I continued to oaf about until I saw the little table they had set up, which had real names on real ballots for real positions. These were legitimate Kentucky elections, and I had sauntered in with my blue button up, black tie, and out of towner attitude cracking jokes about their mayor. Which alone would have been embarrassing, but the fact I brought a camera into a voting center, which ranges from highly frowned upon to moderately illegal. 



The man has put away his smile, and pulled out a scowl, and forces a, “Son, you can’t bring that in here,” between lips that were zippered together with annoyance. I agreed, and shamefully shuffled my way past everyone and towards the river, wondering if there was anywhere high enough to throw myself into it.

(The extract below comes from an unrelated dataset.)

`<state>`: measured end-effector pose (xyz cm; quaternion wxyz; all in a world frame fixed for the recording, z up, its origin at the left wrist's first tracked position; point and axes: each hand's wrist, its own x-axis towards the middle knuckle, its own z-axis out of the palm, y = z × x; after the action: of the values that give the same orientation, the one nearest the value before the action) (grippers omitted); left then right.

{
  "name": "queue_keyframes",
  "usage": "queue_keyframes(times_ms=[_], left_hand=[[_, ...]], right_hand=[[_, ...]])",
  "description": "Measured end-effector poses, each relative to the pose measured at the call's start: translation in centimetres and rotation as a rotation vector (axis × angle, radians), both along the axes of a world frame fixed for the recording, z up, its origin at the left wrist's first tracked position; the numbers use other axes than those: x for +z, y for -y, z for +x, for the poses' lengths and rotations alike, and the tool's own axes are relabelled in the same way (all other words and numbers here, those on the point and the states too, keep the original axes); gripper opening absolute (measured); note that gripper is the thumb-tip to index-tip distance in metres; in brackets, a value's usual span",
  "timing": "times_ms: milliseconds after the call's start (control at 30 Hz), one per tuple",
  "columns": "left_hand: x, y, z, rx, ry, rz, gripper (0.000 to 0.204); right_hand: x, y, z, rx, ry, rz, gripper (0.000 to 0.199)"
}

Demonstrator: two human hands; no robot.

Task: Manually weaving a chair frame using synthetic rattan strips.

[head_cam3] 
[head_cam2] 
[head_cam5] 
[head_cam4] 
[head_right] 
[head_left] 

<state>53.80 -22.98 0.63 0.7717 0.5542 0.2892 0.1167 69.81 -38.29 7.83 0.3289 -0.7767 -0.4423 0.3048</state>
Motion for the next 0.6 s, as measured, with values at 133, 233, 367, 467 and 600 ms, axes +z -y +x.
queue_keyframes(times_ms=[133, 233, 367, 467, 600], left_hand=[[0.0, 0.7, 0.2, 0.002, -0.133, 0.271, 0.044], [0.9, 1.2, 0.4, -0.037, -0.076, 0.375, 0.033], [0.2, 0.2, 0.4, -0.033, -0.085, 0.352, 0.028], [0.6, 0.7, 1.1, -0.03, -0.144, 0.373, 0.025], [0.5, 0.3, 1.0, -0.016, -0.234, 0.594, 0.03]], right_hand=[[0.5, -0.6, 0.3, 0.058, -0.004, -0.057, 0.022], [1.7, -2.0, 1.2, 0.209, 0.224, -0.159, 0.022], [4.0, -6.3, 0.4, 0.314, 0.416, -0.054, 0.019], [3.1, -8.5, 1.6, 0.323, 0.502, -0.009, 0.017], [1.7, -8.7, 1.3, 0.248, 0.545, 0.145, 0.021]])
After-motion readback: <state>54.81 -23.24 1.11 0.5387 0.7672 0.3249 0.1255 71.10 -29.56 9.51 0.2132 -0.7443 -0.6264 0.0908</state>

I should note other than this instance, which was 100% my fault, the town has been open and inviting on both of my visits. I’m hoping to go back in June for their barn dance, and they were willing to tell the town’s story, that they’d probably told a handful of times today and a bucketload over their lives. The town has endured the wrath of the river over the years. A sign posted out front of the gas station reads, “Ever subject to floods and ice, Rabbit Hash has survived the whims of both nature and man.”

Dog mayor novelty aside, I’ve already spent hours picnicking, playing board games in the sand, watching river boats dock across the way, and bathing in an afternoon sun that just feels softer on the hill in front of Louie’s vibrator repair shop.



I reiterate: This went from my favorite story idea to a cautionary tale very fast. Lesson #1 of my internship: I now know what assuming does. It makes for a great story.


Christian Glass is a Journalism major from Northern Kentucky University, interning with Queen City Discovery for the summer of 2015.


Update | Oct. 22, 2017:
  • In 2016, the Rabbit Hash General Store burned to the ground. In 2017, it was rebuilt and reopened.